On Tuesday, Johnson admitted that he “could have been clearer” and phoned his Iranian counterpart, Mohammad Javad Zarif, in an attempt to clarify that his comments did not, as the Iranian Judiciary High Council for Human Rights suggested “shed new light” on the case.

Labour MPs Tulip Sidiq and Stella Creasy were among those to criticise Johnson publicly for the gaffe and there have been calls for him to step down.

This is sickening. Boris’s behaviour being tolerated creates not just diplomatic nightmares, but a life and death moment for Nazanin Radcliffe. A stronger PM would have forced him to apologise. A decent man would without asking. https://t.co/SKiwCYg5f7

November 8, 2017
But Ratcliffe says he wants Johnson to focus on the task at hand.

“Right now, the next thing I would like is for him make good the promise he made to go and visit Nazanin in Iran. That would send a big and important signal. So what I hope is that before Christmas we’re able to gather to bring her home.”

Ratcliffe’s daughter Gabriella remains in Iran where she is being cared for by her grandmother.

Separated from his wife and child, and unable to obtain a visa to visit the country, Ratcliffe acknowledges the little girl has been left feeling “at some level abandoned by her parents.”

“As she’s grown up she’s forgotten her English, she’s learned Farsi and she’s learned to become a little Iranian girl,” he revealed.

He added: “She now goes to nursery and indeed learns English at nursery so she can say to her father ‘I love you’, she can say ‘I miss you’ and she can also say ‘see you tomorrow’ which she thinks means ‘goodbye.’”

As for Zaghari-Ratcliffe, she was kept in solitary confinement for the first eight months of her time in prison – a room slightly bigger than a double bed with just three blankets – one to use as a pillow, one as a mattress and one to sleep under.
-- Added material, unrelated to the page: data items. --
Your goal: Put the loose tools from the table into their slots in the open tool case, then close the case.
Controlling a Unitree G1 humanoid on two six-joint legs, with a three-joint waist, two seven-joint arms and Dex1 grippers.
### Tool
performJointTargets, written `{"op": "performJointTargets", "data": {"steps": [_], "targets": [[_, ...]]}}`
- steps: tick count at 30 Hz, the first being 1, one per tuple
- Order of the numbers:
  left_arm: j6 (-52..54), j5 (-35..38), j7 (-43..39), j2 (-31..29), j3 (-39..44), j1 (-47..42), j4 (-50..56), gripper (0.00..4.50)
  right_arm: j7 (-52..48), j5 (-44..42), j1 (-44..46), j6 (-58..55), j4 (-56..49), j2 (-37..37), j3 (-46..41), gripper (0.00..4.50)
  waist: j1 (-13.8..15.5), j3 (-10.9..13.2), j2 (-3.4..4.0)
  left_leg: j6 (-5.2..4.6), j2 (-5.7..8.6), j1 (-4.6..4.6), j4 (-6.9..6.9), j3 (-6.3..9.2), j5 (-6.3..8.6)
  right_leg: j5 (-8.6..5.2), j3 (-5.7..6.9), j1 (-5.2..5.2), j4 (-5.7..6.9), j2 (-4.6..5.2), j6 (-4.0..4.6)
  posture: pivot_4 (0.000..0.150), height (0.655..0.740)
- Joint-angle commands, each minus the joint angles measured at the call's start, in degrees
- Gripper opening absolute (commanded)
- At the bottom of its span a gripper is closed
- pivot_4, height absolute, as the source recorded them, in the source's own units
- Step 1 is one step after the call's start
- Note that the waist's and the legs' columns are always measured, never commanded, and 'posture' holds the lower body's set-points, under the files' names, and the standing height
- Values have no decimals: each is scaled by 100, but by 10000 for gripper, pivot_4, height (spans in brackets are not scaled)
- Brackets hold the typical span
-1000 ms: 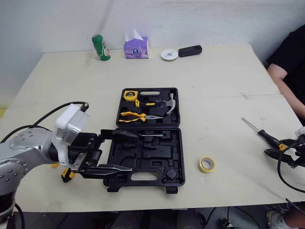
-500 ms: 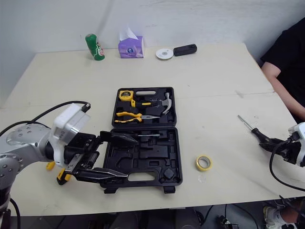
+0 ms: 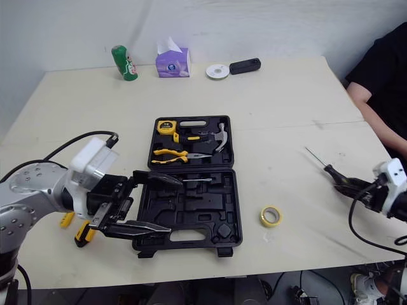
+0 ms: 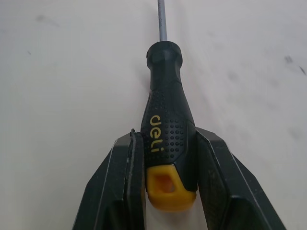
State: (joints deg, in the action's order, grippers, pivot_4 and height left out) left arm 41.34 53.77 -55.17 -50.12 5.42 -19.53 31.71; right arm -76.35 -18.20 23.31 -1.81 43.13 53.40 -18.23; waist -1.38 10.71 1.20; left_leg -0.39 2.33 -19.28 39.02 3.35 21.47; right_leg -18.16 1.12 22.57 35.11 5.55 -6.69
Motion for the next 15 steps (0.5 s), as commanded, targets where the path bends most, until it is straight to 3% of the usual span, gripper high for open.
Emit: {"op": "performJointTargets", "data": {"steps": [1,6,11,15], "targets": [[-740,-589,-208,157,86,219,-133,45000,93,-565,-410,-778,-2027,6,-97,10073,28,0,0,2,-3,-4,-3,3,0,0,2,4,-1,-2,0,1500,7400],[-936,-539,-608,142,312,669,-178,45000,297,-1010,-570,-1711,-3798,-102,208,10073,135,3,-4,2,-2,-11,6,5,1,0,2,5,-2,4,0,1500,7400],[-1187,-708,-509,274,643,866,-602,45000,759,-1111,136,-3181,-5108,25,1069,10073,135,3,-5,3,-2,-11,6,9,1,1,2,8,5,6,0,1500,7400],[-1515,-1055,-521,201,983,1116,-960,45000,741,-1802,589,-4038,-5928,-200,1462,10073,136,4,-7,3,-3,-18,-1,17,1,-2,8,17,1,4,5,1500,7400]]}}
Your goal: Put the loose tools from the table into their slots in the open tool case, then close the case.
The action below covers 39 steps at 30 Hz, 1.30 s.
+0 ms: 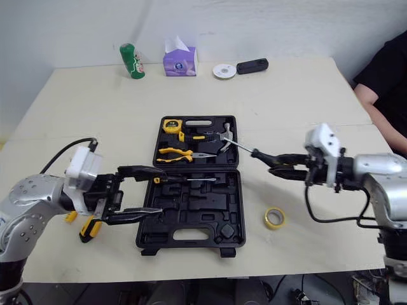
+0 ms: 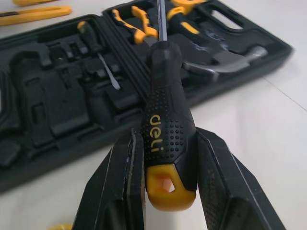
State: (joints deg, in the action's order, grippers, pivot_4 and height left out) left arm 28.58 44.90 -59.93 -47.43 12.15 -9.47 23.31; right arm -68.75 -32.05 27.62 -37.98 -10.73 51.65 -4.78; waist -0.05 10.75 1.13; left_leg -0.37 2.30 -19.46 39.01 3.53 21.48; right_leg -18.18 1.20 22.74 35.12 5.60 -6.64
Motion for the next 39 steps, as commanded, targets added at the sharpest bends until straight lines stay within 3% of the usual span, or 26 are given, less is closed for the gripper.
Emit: {"op": "performJointTargets", "data": {"steps": [1,7,14,39], "targets": [[-284,-224,-125,-135,450,287,-189,45000,152,-189,317,-610,-649,26,398,10073,4,0,-2,0,0,-6,-2,5,0,0,4,2,-4,0,0,1500,7400],[-542,-513,-184,-212,935,1012,-339,45000,389,208,888,-1031,-923,-58,1363,10073,12,-3,-13,-9,13,-87,19,12,3,1,7,79,0,15,-1,1500,7400],[-584,-588,-91,-143,1045,1436,-107,45000,89,1400,1240,-322,-872,117,2667,10073,2,-1,-17,-9,16,-96,17,13,2,2,9,92,3,14,-1,1500,7400],[-158,-500,-39,-179,977,1516,142,45000,426,2270,1784,-605,-683,-696,3303,10073,-14,1,-23,-2,15,-91,18,12,-5,2,5,98,42,11,2,1500,7400]]}}
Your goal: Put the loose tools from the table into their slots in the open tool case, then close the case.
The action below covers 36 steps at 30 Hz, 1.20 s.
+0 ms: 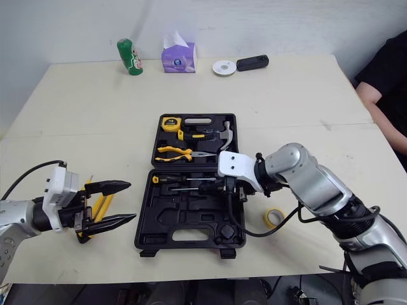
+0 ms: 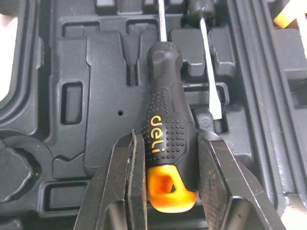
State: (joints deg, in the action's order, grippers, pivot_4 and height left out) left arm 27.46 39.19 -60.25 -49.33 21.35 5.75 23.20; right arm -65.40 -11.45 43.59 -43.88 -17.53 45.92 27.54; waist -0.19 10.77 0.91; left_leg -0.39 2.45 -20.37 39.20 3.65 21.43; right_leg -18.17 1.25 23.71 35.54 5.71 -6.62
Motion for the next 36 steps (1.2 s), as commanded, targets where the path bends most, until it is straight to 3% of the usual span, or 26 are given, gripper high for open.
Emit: {"op": "performJointTargets", "data": {"steps": [1,15,20,30,36], "targets": [[-53,60,-6,19,55,5,157,45000,77,231,204,-10,12,-131,77,10073,0,0,0,0,0,0,0,0,0,0,0,0,0,0,0,1500,7400],[-65,21,87,119,18,87,253,45000,-21,352,198,-35,-27,-204,138,10073,-7,-1,-1,1,-1,2,0,0,0,-1,0,0,4,-2,1,1500,7400],[70,105,51,94,-8,196,339,45000,-62,350,216,215,-28,-238,16,33984,-6,-1,-2,0,0,1,0,0,0,-1,-1,1,4,-2,1,1500,7400],[119,91,49,124,-50,201,348,45000,-540,-73,199,931,376,-161,-694,33984,-3,-1,-2,0,0,2,0,0,0,-1,0,-1,4,-2,1,1500,7400],[67,59,73,150,-98,120,311,45000,-751,-994,-229,2159,768,-960,-1590,33984,-16,-3,-5,1,-1,3,0,0,-1,-1,0,-1,7,-5,1,1500,7400]]}}
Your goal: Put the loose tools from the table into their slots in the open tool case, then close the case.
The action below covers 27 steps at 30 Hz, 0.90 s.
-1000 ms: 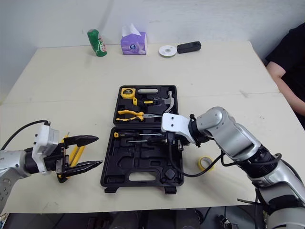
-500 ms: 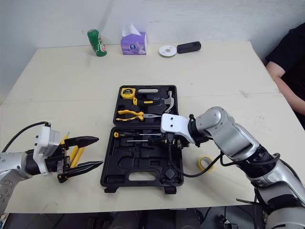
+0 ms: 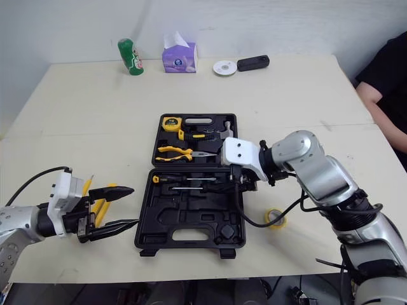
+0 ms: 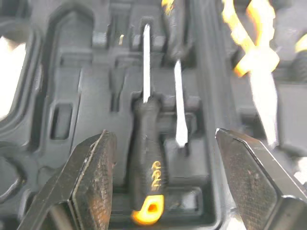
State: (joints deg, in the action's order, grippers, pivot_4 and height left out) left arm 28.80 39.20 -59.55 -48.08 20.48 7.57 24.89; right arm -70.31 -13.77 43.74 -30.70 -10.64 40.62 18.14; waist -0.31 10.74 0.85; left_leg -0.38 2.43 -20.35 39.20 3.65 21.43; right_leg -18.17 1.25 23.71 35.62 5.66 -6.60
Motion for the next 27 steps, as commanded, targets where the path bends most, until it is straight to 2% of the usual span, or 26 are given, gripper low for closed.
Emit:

Ratcliffe explains: “She would have a long time no company, apart from the company of her interrogators, who would bring her out of the room, sometimes blindfolded, sometimes not and interrogate her. And occasionally she was brought out to be exercised around the yard where she was allowed to walk.

“After 38 days in solitary confinement she was allowed a visit from her family for the first time. At that point she was unable to stand up and Gabriella had to be lifted onto her lap.”

Zaghari-Ratcliffe has suffered panic attacks, spasms in her back and neck and was diagnosed as needing to be admitted to hospital urgently – though she wasn’t.

She has threatened suicide and been on hunger strike and has now been diagnosed with advanced depression.

Ratcliffe urges: “People often ask me, what can I do, what else can I do? And the simple thing is, we have a petition, on Change.org, which keeps on collecting voices and signatures and on that petition is where I tell our story. If you haven’t signed the petition, please do. If you have friends who haven’t signed the petition, please do. I firmly believe that if enough people care, then the right people will care enough and that will bring Nazanin home. So thank you to all of you who have continued to care about our story.”